Don't include any picture when you restate the data word for word.
━━ Data to process
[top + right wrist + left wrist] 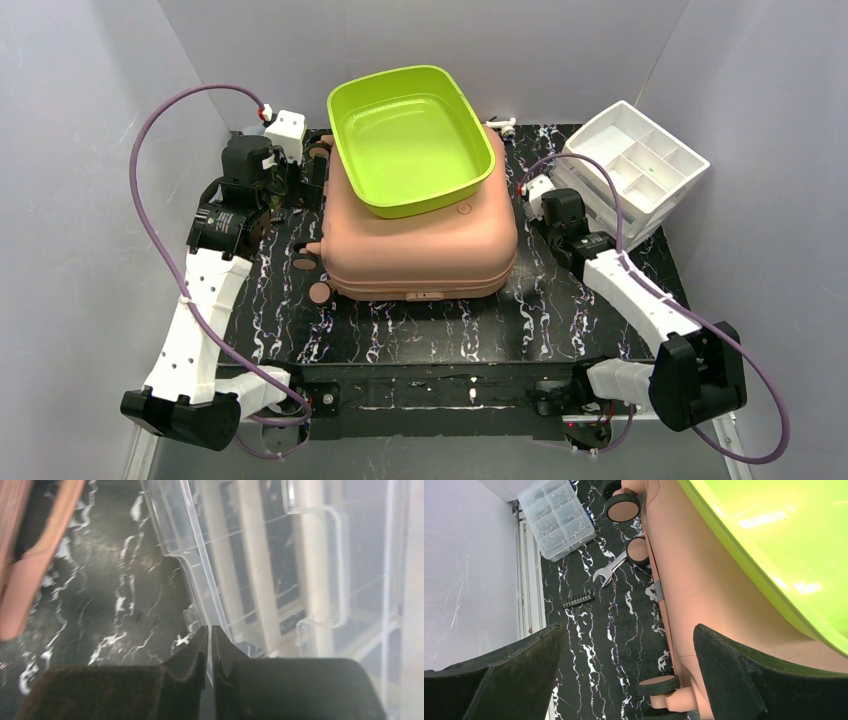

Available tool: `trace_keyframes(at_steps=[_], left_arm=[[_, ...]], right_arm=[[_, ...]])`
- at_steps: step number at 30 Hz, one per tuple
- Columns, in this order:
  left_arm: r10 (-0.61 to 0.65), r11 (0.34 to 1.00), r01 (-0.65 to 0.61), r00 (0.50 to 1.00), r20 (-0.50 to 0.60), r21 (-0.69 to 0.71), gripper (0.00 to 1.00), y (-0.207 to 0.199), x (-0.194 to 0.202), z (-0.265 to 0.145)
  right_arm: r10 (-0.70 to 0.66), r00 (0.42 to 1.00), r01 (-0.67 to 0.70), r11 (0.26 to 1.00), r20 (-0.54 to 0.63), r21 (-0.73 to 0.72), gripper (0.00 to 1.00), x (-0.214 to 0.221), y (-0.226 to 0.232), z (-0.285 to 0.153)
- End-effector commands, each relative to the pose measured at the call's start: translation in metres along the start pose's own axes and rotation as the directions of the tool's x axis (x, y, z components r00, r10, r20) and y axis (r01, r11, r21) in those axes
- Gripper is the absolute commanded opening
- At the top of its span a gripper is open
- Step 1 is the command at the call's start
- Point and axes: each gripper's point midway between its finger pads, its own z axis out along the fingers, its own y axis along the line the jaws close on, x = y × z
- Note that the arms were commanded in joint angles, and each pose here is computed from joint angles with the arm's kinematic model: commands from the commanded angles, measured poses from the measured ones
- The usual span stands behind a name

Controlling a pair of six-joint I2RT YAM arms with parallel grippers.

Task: Open, take out, and arrange the luggage
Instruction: Close the drawer in the storage box.

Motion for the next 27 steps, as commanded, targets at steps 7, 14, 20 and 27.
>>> trace_keyframes(at_steps=[7,14,20,27], left_arm=[[-0.014,1.0,0.015,1.0,0.024,-0.008,0.98,0.003,0.0,-0.005],[-0.015,1.0,0.015,1.0,0.022,-0.006,0.98,0.003,0.001,-0.003],[-0.018,1.0,0.018,1.0,0.022,-0.007,0.98,0.004,0.002,-0.002],[-0.023,1.0,0.023,0.999,0.024,-0.006,0.98,0.004,0.005,-0.002]], right_arm=[[0.009,1.0,-0.011,0.969,0.007,0.247,0.14,-0.015,-0.034,0.031],[0.02,1.0,-0.021,0.933,0.006,0.358,0.12,-0.02,-0.049,0.039],[0.023,1.0,-0.016,0.907,-0.013,0.422,0.11,-0.021,-0.058,0.045],[0.027,0.999,-0.009,0.894,-0.034,0.448,0.11,-0.02,-0.06,0.055]])
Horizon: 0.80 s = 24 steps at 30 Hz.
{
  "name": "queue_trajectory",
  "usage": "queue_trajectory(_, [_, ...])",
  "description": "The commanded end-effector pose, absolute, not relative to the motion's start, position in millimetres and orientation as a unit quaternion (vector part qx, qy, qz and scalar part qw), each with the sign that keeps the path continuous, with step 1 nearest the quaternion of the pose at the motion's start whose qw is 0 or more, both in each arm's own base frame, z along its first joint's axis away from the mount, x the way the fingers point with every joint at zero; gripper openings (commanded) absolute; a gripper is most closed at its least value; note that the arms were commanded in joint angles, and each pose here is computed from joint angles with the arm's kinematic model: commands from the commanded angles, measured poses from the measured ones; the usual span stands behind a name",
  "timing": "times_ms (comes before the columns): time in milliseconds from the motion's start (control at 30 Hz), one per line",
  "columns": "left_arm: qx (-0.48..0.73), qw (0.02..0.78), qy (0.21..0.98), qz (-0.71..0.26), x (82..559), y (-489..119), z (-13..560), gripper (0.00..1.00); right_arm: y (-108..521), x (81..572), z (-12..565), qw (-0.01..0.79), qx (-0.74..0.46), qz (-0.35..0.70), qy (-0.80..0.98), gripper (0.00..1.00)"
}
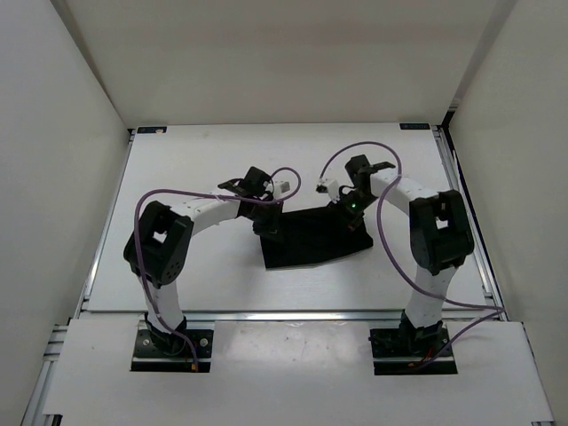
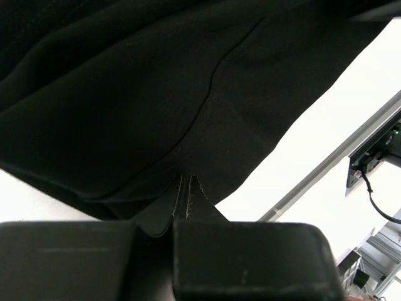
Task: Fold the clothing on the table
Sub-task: Fold the skirt
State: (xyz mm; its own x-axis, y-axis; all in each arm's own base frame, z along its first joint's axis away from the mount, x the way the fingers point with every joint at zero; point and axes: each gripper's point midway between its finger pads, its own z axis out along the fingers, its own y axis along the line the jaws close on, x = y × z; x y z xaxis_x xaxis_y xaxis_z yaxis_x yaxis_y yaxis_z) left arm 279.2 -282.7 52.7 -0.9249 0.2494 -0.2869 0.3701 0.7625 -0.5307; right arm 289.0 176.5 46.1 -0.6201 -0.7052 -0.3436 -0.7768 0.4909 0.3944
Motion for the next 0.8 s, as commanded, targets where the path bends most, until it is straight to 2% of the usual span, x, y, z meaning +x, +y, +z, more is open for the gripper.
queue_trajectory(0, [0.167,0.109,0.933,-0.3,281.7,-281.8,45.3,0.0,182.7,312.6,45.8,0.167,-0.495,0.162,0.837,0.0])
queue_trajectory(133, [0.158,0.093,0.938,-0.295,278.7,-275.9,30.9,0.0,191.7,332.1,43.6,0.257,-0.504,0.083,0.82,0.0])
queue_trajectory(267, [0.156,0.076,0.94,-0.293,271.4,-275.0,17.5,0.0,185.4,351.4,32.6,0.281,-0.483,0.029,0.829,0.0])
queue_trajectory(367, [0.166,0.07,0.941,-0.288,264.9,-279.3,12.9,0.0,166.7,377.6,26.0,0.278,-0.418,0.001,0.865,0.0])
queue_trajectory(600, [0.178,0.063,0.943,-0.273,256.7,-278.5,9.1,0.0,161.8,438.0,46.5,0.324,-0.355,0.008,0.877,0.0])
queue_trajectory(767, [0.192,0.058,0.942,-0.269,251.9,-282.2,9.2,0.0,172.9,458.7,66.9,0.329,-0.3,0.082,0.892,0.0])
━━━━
Reply to the task.
[top + right wrist + left wrist] 

Available tool: `trace_keyframes(at_steps=[_], left_arm=[[_, ...]], right_arm=[[_, ...]])`
- at_steps: step number at 30 Hz, one per tuple
- Columns, in this order:
  left_arm: r10 (-0.61 to 0.65), r11 (0.34 to 1.00), r01 (-0.65 to 0.61), r00 (0.50 to 1.00), r20 (-0.50 to 0.60), r21 (-0.69 to 0.71), gripper (0.00 to 1.00), y (-0.207 to 0.199), x (-0.194 to 0.202), z (-0.265 to 0.145)
  right_arm: r10 (-0.70 to 0.66), r00 (0.42 to 1.00), r01 (-0.67 to 0.70), r11 (0.26 to 1.00), r20 (-0.54 to 0.63), r21 (-0.73 to 0.72), gripper (0.00 to 1.00), x (-0.214 to 0.221), y (-0.226 to 0.232), z (-0.285 to 0.153)
- End-effector commands, each relative to the pose measured at the call's start: translation in metres along the start pose's own axes and rotation as the directions of the tool's x axis (x, y, z components r00, r10, r20) and y axis (r01, r11, r21) in those axes
- Gripper is the absolute commanded opening
- At the top of its span a gripper is open
- Step 1 is the command at the call's start
- Point and axes: each gripper's point midway between its finger pads, its own z axis out along the fingers, its own y axis along the line the jaws close on, x = y × z
- Note that the arms were commanded in joint angles, and each pose here is computed from joint angles with the arm's kinematic model: commands from the commanded angles, measured poses from the measured ones
- The usual span stands behind a name

Controlling a pair of six-joint I2RT YAM arms with parallel grippers.

Task: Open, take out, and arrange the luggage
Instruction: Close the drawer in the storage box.

Motion for the next 27 steps, as commanded, targets at steps 7, 14, 20 and 27.
>>> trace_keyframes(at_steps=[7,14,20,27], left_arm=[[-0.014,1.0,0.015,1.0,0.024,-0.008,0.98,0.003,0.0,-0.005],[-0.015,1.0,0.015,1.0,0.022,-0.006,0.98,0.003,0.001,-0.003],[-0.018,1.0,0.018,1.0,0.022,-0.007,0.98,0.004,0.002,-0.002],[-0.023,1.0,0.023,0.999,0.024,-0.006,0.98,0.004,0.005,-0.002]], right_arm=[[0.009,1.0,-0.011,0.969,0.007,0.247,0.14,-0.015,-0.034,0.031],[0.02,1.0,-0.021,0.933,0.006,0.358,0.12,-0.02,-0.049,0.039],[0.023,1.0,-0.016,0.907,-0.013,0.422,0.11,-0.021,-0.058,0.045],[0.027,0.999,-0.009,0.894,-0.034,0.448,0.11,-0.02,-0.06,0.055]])
Horizon: 0.80 s = 24 steps at 30 Hz.
{
  "name": "queue_trajectory",
  "usage": "queue_trajectory(_, [_, ...])",
  "description": "The commanded end-effector pose, absolute, not relative to the motion's start, position in millimetres and orientation as a unit quaternion (vector part qx, qy, qz and scalar part qw), each with the sign that keeps the path continuous, with step 1 nearest the quaternion of the pose at the motion's start whose qw is 0 or more, both in each arm's own base frame, z along its first joint's axis away from the mount, x the way the fingers point with every joint at zero; gripper openings (commanded) absolute; a gripper is most closed at its least value; note that the arms were commanded in joint angles, and each pose here is computed from joint angles with the arm's kinematic model: commands from the commanded angles, measured poses from the measured ones; the usual span stands behind a name",
  "timing": "times_ms (comes before the columns): time in milliseconds from the motion's start (control at 30 Hz), one per line",
  "columns": "left_arm: qx (-0.48..0.73), qw (0.02..0.78), qy (0.21..0.98), qz (-0.71..0.26), x (82..559), y (-489..119), z (-13..560), gripper (0.00..1.00); right_arm: y (-108..521), x (81..572), z (-12..565), qw (-0.01..0.79), qx (-0.74..0.46), qz (-0.35..0.70), qy (-0.80..0.98), gripper (0.00..1.00)"
}
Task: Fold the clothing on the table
Sub-task: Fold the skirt
State: (xyz mm; its own x-axis, y-axis; all in each arm's own base frame, z along its first joint's axis away from the mount, x the way the fingers point with every joint at zero; point and axes: each gripper's point midway between its finger pads, its own z axis out along the fingers, its own y axis along the line the jaws close on, x = y × z; x y z xaxis_x xaxis_y xaxis_z yaxis_x yaxis_y yaxis_z) left arm 279.2 -282.7 52.7 -0.9249 0.2494 -0.2869 0.3701 0.7625 -0.5307; right arm 289.0 176.5 46.1 -0.6201 -0.7052 -0.3436 -0.7768 0.4909 0.3944
Motion for the next 0.8 s, as commanded, targets where the path bends most, until it is straight to 2% of the usual span, x, y, z meaning +x, +y, +z, more is open for the gripper.
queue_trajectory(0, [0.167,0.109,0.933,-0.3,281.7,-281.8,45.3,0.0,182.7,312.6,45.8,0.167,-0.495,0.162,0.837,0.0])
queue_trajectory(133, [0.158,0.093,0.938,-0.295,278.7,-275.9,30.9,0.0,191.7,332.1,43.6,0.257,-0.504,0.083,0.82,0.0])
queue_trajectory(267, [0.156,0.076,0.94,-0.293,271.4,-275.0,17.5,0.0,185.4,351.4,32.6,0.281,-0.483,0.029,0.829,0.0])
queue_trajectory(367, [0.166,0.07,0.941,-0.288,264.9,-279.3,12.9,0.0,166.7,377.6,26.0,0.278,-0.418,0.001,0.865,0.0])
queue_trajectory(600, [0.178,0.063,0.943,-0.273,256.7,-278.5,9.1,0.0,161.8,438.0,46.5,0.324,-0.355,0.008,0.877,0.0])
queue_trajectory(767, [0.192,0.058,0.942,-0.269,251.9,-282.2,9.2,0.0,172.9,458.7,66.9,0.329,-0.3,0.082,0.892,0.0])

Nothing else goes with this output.